For more details, see BUG #9073 (changefeed stucks "etcd client outCh blocking too long, the etcdWorker may be stuck" · Issue #9073 · pingcap/tiflow · GitHub), Fixed by #9074. This issue seems to have been fixed but does not appear to be included in the V6.5.3 release package, even though the fix was made before the V6.5.3 release date.
It looks like it has been merged into release-7.1.
After I upgraded to 6.5.3, I also restarted CDC, and everything crashed. There was no data being written to the downstream. How did you resolve this on your end?
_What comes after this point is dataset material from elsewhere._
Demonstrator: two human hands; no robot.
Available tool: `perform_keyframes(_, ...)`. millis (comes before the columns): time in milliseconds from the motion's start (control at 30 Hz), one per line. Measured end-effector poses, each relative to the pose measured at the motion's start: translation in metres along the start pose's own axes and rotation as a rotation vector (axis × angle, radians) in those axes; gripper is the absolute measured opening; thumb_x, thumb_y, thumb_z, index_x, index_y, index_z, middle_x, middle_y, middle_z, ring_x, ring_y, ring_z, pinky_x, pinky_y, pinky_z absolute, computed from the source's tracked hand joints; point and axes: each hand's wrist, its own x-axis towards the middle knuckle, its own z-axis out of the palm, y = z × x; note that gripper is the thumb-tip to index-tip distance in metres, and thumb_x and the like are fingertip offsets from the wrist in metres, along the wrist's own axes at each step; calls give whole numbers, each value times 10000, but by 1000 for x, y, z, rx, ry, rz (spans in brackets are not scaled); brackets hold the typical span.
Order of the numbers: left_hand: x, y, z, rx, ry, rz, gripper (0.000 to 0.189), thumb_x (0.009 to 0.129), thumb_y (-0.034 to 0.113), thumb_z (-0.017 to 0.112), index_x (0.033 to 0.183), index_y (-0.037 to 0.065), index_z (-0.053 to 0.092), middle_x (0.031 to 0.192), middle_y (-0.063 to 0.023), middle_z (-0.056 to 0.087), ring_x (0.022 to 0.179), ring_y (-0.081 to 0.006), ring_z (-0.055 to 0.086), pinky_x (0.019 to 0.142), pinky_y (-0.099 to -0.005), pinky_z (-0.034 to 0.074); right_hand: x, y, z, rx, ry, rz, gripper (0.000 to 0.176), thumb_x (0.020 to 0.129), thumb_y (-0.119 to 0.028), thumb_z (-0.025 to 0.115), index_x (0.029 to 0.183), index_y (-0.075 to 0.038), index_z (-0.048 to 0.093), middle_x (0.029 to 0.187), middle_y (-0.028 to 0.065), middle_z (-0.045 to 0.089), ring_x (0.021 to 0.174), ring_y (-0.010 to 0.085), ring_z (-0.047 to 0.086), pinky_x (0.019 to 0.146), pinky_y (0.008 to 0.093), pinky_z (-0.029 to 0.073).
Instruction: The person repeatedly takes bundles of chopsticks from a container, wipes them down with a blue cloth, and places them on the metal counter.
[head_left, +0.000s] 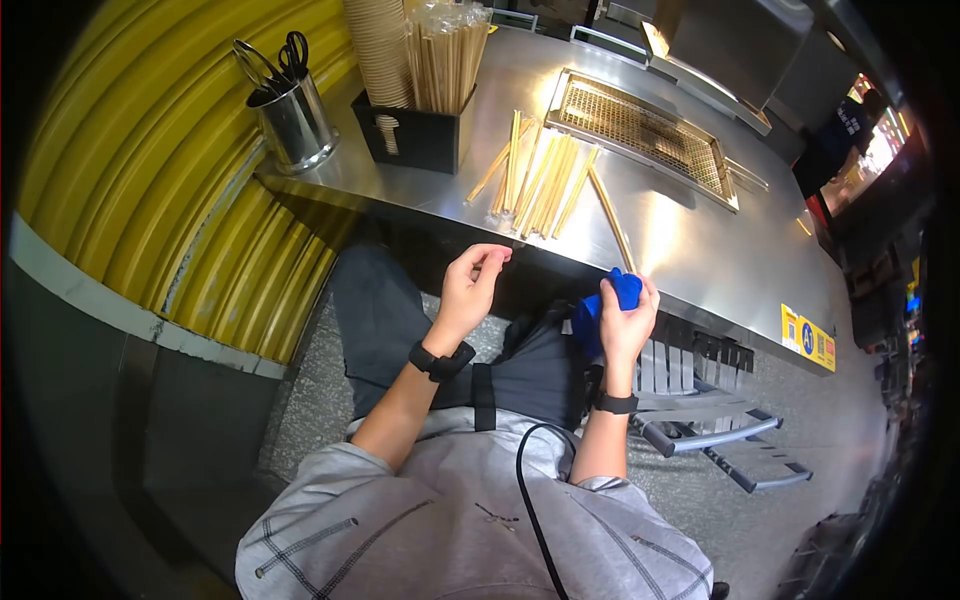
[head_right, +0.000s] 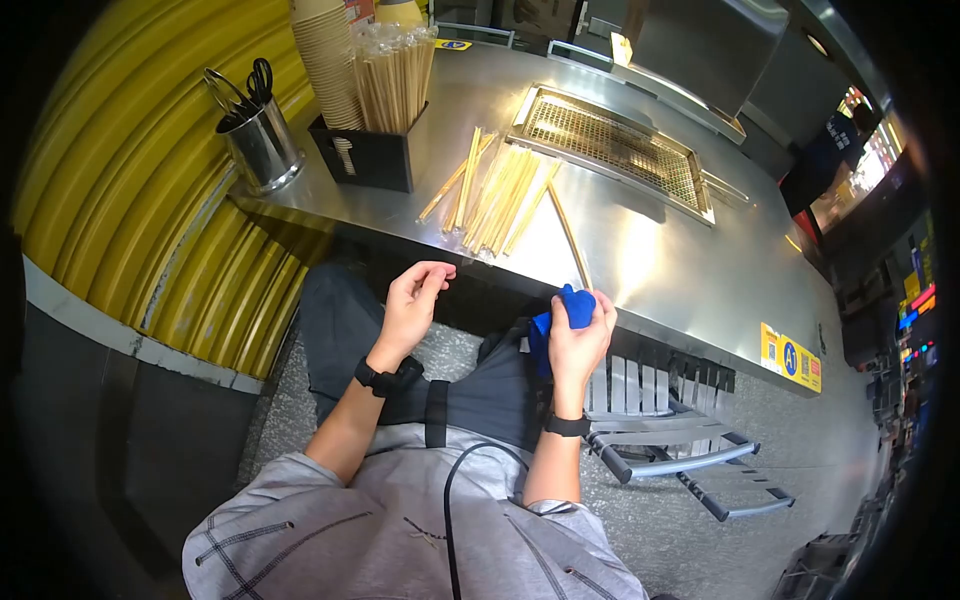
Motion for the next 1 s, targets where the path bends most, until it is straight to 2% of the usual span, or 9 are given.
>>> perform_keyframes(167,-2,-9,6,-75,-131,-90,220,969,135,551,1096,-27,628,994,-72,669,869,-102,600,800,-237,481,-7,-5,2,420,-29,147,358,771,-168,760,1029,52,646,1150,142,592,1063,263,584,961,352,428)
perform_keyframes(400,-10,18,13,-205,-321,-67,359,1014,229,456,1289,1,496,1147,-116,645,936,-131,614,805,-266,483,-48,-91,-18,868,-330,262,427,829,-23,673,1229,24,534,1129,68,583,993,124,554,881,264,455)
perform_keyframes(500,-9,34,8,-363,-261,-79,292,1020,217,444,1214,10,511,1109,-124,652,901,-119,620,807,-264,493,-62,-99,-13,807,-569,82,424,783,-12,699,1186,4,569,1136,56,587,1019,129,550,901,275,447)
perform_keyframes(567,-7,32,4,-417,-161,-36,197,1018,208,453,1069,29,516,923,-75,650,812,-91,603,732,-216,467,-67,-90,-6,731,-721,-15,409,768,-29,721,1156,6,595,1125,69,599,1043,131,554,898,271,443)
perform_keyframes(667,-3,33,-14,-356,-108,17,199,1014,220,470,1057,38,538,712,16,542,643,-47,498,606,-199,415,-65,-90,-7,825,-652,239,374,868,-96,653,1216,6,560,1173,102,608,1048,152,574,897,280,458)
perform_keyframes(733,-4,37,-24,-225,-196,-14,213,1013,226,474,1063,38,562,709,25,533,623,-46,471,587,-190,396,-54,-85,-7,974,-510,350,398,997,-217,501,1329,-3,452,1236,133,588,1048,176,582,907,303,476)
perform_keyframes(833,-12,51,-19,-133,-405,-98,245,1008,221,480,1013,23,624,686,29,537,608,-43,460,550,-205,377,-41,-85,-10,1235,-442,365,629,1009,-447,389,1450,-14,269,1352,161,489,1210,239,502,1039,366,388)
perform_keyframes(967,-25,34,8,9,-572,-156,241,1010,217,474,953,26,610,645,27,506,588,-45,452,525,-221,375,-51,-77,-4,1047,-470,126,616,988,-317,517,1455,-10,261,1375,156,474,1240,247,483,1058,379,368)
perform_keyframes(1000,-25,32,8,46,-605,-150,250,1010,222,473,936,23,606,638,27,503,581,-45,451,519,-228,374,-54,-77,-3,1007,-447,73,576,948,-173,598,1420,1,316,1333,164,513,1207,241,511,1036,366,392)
Could you provide the stack trace information when CDC is stuck? If possible, please also provide the logs and monitoring data.
The cherry-pick PR to 6.5 was directly closed because the changes were included in this PR and merged into the 6.5 branch. Cherry pick 8949,8989,8983,9010,9074,9091 to release 6.5 by hicqu · Pull Request #9100 · pingcap/tiflow · GitHub. We need to analyze the reasons.
Where else can version 6.5.3 be updated?
Hello, is the issue still present?
- Could you use the following script to capture the goroutine information of cdc when the issue occurs?
#!/bin/bash
# Before using this script, you need to modify the addresses in this list to the addresses where you want to download the cdc profile
HOSTLIST=("127.0.0.1:8300") # Define the list of servers to connect to
for host in "${HOSTLIST[@]}"
do
h=${host%%:*}
p=${host#*:}
echo $h $p
# Download three files based on the host and port
curl -X GET http://${h}:${p}/debug/pprof/profile?second=120s > cdc.profile
curl -X GET http://${h}:${p}/debug/pprof/goroutine?debug=2 > cdc.goroutine
curl -X GET http://${h}:${p}/debug/pprof/heap > cdc.heap
dir=$h.$p
# Package the downloaded files into a folder and compress the folder into a $dir.tar.gz file
mkdir $dir
mv cdc.profile cdc.goroutine cdc.heap $dir
tar -czvf $dir.tar.gz $dir
rm -r $dir
done
- Could you provide the desensitized cdc logs? Only the logs printed by processor.go, changefeed.go, and all ERROR level logs are needed.
Currently, TiCDC only supports synchronizing TiDB clusters with up to 100,000 tables (including the latest 6.5 version). You can add [filter.rules]
in the changefeed configuration to filter out unnecessary tables, thereby reducing the number of tables to be synchronized.
https://docs.pingcap.com/zh/tidb/stable/ticdc-changefeed-config
Take a look at the corresponding package.
Hello user, if possible, please also provide the monitoring data of ticdc during the problematic period. Thank you!
Please see the attachment for details, I hope it can provide some help to you.
dumpcdc2.log (56.6 MB)
127.0.0.1.8300.tar.gz (171.3 KB)
@Hacker_cjOH9cK0 Is the dumpcdc2.log filtered based on certain keywords? I found “Sink manager backend sink fails” in the log, but there’s no “Sink manager closing sink factory.” This is very strange; looking at the code, it shouldn’t happen. If this log is filtered, could you please provide an unfiltered original log?
Please refer to the full logs. Additionally, could this kind of screen-filling error be caused by some bugs? My KAFKA cluster is functioning normally.
dumpcdc3.log.gz (4.5 MB)
@Hacker_cjOH9cK0 Received, thank you! Additionally, you can temporarily roll back ticdc to 6.5.2 to avoid this issue.